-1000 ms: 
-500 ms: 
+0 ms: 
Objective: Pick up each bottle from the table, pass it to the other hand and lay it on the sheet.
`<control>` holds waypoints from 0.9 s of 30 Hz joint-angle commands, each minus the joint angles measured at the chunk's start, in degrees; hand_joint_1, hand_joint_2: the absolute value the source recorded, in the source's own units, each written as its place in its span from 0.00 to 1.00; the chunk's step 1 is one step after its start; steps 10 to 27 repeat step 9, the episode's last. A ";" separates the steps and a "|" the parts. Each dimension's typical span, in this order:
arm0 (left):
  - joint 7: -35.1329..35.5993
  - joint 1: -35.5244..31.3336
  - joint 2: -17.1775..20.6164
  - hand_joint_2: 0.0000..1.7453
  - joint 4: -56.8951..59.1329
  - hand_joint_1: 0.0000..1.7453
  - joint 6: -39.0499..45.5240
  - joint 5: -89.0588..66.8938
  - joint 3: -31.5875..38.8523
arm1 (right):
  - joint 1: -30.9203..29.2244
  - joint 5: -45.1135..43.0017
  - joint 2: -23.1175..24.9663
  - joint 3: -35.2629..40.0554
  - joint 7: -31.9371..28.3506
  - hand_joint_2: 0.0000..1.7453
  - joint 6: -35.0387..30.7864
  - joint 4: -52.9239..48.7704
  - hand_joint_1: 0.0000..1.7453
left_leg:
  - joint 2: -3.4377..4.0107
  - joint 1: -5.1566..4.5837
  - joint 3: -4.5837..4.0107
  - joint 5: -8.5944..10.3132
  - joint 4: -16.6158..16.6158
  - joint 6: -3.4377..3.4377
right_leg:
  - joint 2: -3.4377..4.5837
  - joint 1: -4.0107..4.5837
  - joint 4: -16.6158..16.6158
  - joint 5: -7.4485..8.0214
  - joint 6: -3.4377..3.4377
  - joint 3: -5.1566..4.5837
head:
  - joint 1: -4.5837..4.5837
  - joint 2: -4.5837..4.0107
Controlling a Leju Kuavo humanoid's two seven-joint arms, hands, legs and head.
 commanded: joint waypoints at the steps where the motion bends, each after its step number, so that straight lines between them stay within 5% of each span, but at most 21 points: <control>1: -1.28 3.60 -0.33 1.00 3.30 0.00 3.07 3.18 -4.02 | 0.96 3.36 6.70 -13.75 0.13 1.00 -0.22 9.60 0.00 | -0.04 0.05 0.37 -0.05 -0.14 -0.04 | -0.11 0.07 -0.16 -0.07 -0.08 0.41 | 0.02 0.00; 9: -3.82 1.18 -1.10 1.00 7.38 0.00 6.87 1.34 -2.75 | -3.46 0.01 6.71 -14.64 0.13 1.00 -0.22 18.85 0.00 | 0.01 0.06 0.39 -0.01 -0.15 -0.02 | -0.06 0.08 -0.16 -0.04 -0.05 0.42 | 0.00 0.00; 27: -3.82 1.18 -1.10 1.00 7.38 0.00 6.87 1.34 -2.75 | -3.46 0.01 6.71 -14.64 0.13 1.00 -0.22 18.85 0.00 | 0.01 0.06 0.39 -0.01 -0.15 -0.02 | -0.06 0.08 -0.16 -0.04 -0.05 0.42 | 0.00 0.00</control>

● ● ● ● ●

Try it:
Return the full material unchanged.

Answer for the task:
-1000 ms: 
-500 ms: 
+0 ms: 
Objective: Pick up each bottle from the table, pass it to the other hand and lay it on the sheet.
`<control>` holds waypoints from 0.9 s of 30 Hz joint-angle commands, each minus the joint angles measured at the chunk's start, in degrees; hand_joint_1, hand_joint_2: the absolute value the source recorded, in the source's own units, each written as its place in its span from 0.00 to 1.00; the chunk's step 1 is one step after its start; steps 10 to 27 repeat step 9, the episode's last. A ";" separates the steps and a "|" the parts. Each dimension's typical span, in this order:
arm0 (left):
  - joint 7: -35.1329..35.5993
  - joint 1: -35.5244..31.3336
  - joint 2: -17.1775..20.6164
  - hand_joint_2: 0.0000..1.7453
  - joint 4: -56.8951..59.1329
  - hand_joint_1: 0.0000..1.7453
  - joint 6: -39.0499..45.5240
  - joint 5: -89.0588..66.8938
  - joint 3: -31.5875..38.8523
arm1 (right):
  - joint 1: -30.9203..29.2244
  - joint 5: -45.1135..43.0017
  - joint 2: -23.1175..24.9663
  - joint 3: -35.2629..40.0554
  - joint 7: -31.9371..28.3506
  - hand_joint_2: 0.0000..1.7453
  - joint 6: -35.0387..30.7864
  - joint 4: -52.9239..48.7704
  - hand_joint_1: 0.0000..1.7453
left_leg:
  - joint 2: -3.4377..4.0107
  - joint 1: -5.1566..4.5837
  - joint 3: -4.5837..4.0107
  - joint 5: -8.5944..10.3132
  - joint 4: -16.6158..16.6158
  - joint 6: -3.4377..3.4377
right_leg:
  - joint 2: -3.4377..4.5837
  - joint 1: -4.0107..4.5837
  - joint 4: -16.6158..16.6158
  - joint 5: -7.4485..8.0214
  - joint 6: -3.4377..3.4377
  - joint 3: -5.1566..4.5837
head:
  - joint 1: -4.5837..4.5837
  - joint 2: -4.5837..4.0107
Controlling a Leju Kuavo humanoid's two seven-joint arms, hands, legs and head.
 commanded: joint waypoints at the steps where the motion bends, each after its step number, so that straight lines between them stay within 5% of each span, but at most 21 points: <control>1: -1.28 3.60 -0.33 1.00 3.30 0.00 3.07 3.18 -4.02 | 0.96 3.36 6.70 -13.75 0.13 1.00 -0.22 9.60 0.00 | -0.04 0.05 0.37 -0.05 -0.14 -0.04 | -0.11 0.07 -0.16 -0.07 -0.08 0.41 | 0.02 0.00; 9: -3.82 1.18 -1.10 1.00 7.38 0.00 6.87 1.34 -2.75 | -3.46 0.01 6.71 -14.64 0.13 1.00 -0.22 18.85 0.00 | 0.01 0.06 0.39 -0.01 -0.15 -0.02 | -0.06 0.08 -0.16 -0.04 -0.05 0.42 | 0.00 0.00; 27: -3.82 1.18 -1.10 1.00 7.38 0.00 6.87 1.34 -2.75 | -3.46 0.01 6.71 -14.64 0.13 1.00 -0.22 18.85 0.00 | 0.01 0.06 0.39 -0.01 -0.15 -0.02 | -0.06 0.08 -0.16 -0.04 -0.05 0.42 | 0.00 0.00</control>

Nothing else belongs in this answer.